RÓŻNE POKOLENIA W FIRMIE – CO ZATEM ROBIĆ?
Pozwoliłam sobie zebrać wskazówki, na co warto zwrócić uwagę chcąc zbudować środowisko pracy wspierające osoby z różnych pokoleń, a przez to działające wspólnie na rzecz celów firmy.
- Budowanie kultury szacunku, współpracy i rzetelnej, transparentnej komunikacji – chodzi o jakość komunikacji i współpracy w zespołach, o regularne spotkania, warsztaty z komunikacji, kontraktowanie.
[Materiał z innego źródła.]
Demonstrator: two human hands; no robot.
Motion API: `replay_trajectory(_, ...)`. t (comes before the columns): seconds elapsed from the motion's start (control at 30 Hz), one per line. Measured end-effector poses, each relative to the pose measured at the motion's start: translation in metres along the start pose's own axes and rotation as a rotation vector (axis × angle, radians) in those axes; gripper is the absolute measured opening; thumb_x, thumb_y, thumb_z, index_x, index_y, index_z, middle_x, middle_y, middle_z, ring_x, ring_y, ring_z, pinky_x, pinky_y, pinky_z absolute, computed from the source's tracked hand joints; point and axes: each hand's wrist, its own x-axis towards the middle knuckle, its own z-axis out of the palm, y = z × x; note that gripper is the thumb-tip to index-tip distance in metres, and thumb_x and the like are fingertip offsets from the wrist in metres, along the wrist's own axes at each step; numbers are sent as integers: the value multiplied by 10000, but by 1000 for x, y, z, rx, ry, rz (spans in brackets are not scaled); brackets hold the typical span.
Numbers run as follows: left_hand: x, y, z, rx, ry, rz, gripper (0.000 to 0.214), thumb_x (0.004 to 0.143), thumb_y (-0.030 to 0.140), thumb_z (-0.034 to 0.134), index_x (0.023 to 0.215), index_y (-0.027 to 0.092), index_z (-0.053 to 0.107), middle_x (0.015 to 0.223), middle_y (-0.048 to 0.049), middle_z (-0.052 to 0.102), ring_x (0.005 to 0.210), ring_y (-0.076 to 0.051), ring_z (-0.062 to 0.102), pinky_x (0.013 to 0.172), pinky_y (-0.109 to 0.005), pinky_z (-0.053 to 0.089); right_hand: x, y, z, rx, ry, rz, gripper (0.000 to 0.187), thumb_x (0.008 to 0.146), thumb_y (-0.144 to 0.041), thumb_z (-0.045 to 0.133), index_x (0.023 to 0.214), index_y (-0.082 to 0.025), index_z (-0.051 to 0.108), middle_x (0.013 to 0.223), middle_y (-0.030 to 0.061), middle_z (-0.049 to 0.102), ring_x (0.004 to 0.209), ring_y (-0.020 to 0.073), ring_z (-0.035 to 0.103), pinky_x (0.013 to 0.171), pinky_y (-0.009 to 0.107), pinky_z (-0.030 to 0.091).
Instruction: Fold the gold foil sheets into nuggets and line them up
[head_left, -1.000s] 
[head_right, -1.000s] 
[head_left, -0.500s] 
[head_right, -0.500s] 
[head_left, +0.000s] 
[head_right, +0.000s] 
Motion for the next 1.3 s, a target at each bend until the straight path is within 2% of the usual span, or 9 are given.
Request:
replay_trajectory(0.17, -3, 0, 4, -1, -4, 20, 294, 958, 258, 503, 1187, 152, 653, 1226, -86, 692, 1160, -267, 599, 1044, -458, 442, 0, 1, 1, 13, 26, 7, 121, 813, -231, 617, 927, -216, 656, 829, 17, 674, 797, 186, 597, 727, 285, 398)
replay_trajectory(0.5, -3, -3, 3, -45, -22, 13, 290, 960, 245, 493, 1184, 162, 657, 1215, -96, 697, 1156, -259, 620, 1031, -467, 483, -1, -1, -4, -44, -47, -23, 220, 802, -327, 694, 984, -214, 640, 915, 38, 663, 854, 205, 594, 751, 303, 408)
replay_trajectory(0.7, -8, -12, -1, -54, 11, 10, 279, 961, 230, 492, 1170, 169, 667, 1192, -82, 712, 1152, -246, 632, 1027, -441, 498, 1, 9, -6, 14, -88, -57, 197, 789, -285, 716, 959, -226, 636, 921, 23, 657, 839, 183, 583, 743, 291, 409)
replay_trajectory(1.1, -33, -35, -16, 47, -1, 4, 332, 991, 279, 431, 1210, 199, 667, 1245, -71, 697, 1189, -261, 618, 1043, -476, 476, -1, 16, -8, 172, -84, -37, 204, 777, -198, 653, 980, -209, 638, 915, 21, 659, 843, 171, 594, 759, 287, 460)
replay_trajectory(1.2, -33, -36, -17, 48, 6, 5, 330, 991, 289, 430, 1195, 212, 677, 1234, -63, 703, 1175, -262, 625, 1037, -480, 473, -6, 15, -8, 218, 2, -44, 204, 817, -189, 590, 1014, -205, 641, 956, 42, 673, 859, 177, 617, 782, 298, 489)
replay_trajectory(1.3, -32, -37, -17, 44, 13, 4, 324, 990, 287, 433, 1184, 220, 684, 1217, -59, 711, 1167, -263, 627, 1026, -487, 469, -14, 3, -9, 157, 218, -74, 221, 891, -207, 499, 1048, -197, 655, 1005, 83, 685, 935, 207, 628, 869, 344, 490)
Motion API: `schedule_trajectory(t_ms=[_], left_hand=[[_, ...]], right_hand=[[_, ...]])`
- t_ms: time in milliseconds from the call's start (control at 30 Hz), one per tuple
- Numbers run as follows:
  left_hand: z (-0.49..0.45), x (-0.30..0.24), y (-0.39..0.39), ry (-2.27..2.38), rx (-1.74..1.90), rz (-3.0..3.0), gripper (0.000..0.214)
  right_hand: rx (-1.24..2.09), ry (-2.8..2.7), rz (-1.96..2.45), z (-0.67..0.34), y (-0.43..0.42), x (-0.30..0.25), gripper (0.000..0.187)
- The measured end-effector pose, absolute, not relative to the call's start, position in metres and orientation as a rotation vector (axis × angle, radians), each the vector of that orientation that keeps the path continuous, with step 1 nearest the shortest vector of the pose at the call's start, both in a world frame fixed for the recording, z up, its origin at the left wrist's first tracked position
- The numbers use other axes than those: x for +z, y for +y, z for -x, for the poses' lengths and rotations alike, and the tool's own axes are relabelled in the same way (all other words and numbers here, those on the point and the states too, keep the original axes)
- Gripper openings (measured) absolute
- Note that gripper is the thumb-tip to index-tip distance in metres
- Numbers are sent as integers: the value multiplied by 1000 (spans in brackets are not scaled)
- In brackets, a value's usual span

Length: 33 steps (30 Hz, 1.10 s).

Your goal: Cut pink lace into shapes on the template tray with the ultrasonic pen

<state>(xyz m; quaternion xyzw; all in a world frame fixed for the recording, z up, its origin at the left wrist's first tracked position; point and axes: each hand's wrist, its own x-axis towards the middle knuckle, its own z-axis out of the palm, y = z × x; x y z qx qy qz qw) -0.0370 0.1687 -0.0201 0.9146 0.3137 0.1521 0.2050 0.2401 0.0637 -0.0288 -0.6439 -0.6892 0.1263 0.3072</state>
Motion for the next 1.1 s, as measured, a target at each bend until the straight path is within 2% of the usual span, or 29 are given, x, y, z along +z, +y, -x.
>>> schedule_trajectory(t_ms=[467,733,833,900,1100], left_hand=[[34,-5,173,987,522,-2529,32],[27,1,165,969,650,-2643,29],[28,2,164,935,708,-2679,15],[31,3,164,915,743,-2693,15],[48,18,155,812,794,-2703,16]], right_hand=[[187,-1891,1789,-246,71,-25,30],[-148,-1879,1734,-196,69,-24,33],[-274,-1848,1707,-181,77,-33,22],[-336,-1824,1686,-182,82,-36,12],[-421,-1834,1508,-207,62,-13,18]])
- Zadbanie o poczucie celu i bycia docenianym – wykorzystywanie potencjału, jaki mamy w zespołach, by nie tracić talentów z organizacji.
- Wspieranie rozwoju zawodowego – BB potrzebują wsparcia w nowych technologiach i w aktualizacji wiedzy oraz wsparcia w nauce języków obcych, X i Y chcą móc się rozwijać i awansować, dla pokolenia Z możliwości rozwoju są warunkiem koniecznym, a zatem firmy potrzebują myśleć o zindywidualizowanych programach szkoleniowych i tworzeniu zróżnicowanych możliwości rozwojowych.
- Sprawne reagowanie na różnice zdań i rozwiązywanie konfliktów. Nie bójmy się ich, ale też nie „zamiatajmy ich pod dywan”. Dobrze rozwiązywane tego typu sytuacje mogą wzmacniać zespoły.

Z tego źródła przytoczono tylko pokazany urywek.